Get PDF slug information

krish · April 14, 2008, 9:31am

Hi,

I have given one task. My task is,

I have given a bunch of pdf files, where each file have only one page in it. This each page have slug line at bottom saying,
Document name, Page number, Date and Time modified. This pdf can be created in any date. I want to get the slug details and copied in to the text file.

The example look of slug information is:
RXENL08ATE601_CH01_Aloud.indd T294 01/12.08 10:00:12 AM —>(in one pdf)
RXENL08ATE601_AS01_Aloud.indd T43 01/12.08 10:00:12 AM —>(in another pdf)

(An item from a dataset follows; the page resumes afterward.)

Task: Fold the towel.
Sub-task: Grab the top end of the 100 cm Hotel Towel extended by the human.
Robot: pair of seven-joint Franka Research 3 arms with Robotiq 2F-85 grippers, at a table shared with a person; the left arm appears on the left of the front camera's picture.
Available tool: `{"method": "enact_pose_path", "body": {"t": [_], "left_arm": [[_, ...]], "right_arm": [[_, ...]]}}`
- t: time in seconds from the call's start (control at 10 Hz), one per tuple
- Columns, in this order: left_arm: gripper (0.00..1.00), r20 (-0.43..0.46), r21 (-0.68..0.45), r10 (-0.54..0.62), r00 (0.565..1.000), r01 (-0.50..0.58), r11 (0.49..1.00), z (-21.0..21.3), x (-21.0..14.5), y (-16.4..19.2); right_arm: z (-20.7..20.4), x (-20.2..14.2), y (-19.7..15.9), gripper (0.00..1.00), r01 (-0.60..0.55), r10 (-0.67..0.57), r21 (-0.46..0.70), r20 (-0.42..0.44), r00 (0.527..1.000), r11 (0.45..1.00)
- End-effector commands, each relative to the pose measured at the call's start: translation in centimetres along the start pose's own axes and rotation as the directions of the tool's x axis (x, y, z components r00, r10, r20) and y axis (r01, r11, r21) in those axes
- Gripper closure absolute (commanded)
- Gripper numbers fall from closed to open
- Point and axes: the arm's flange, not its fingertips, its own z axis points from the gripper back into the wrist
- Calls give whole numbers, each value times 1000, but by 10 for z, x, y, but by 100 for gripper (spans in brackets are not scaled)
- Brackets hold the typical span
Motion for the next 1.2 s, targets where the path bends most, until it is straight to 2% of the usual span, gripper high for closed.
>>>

I am sucessfully able to get Document name and Date & Time modified. But I found difficulty in getting the page number (T294, T43) of page.

My script is below:

choose folder “Get information for PDFs in this folder:”
tell application “Finder” to set thesePDFs to (files of (result) whose name extension is “pdf”) as alias list

choose file name with prompt “Save information in this file:” default name “PDF Info.txt”
set outputFile to result

– The output will start off as a list
set theOutput to {}
set theOutput’s end to (“Title Name” & tab & “Total pages” & tab & “Date” & tab & “Time”)
set theOutput’s end to (“”)

repeat with thisItem in thesePDFs
set thisName to name of (info for thisItem)
set cdate to modification date of (info for thisItem)
set Ctime to time string of cdate
set cday to day of cdate
set cmonth to month of cdate as integer
set cyear to year of cdate as string
set cyear to characters 3 thru 4 of cyear

do shell script "/usr/bin/mdls -name kMDItemNumberOfPages -name kMDItemTitle " & (quoted form of POSIX path of thisItem)
set thisMeta to paragraphs of result
try
	set thisTitle to text 24 thru -1 of (item 3 of thisMeta)
on error
	-- This file has not title
	set thisTitle to ""
end try
-- To get page count of all pdfs	

tell application "Finder" to open thisItem
tell application "Adobe Acrobat Professional"
	tell document 1
		--	-----------------------------------------------------------------------------------------	
		--	      Here I want to get  the page number of current open PDF file. (Ex:  T45)
		--	-----------------------------------------------------------------------------------------	
		
		set theOutput's end to (thisTitle & tab & totpage & tab & cmonth & "/" & cday & "/" & cyear & tab & Ctime)
	end tell
	close document 1
end tell

end repeat

set ASTID to AppleScript’s text item delimiters
set AppleScript’s text item delimiters to {ASCII character 10}
set theOutput to theOutput as Unicode text
set AppleScript’s text item delimiters to ASTID
try
open for access outputFile with write permission
set fileRef to result
write theOutput to fileRef
close access fileRef
end try
display dialog “Script finished!” buttons {“View Output”, “OK”} default button 2

if (button returned of result) is “View Output” then
tell application “Finder” to open outputFile
end if

Can anyone help me to complete the script.

Thanks,
Krishnan

Matt-Boy · April 14, 2008, 1:04pm

I found this javascript a little while ago that will extract all the text from the current page of a PDF file. Maybe that could get you started. Once you have all the text you can figure out a way to find that slug information.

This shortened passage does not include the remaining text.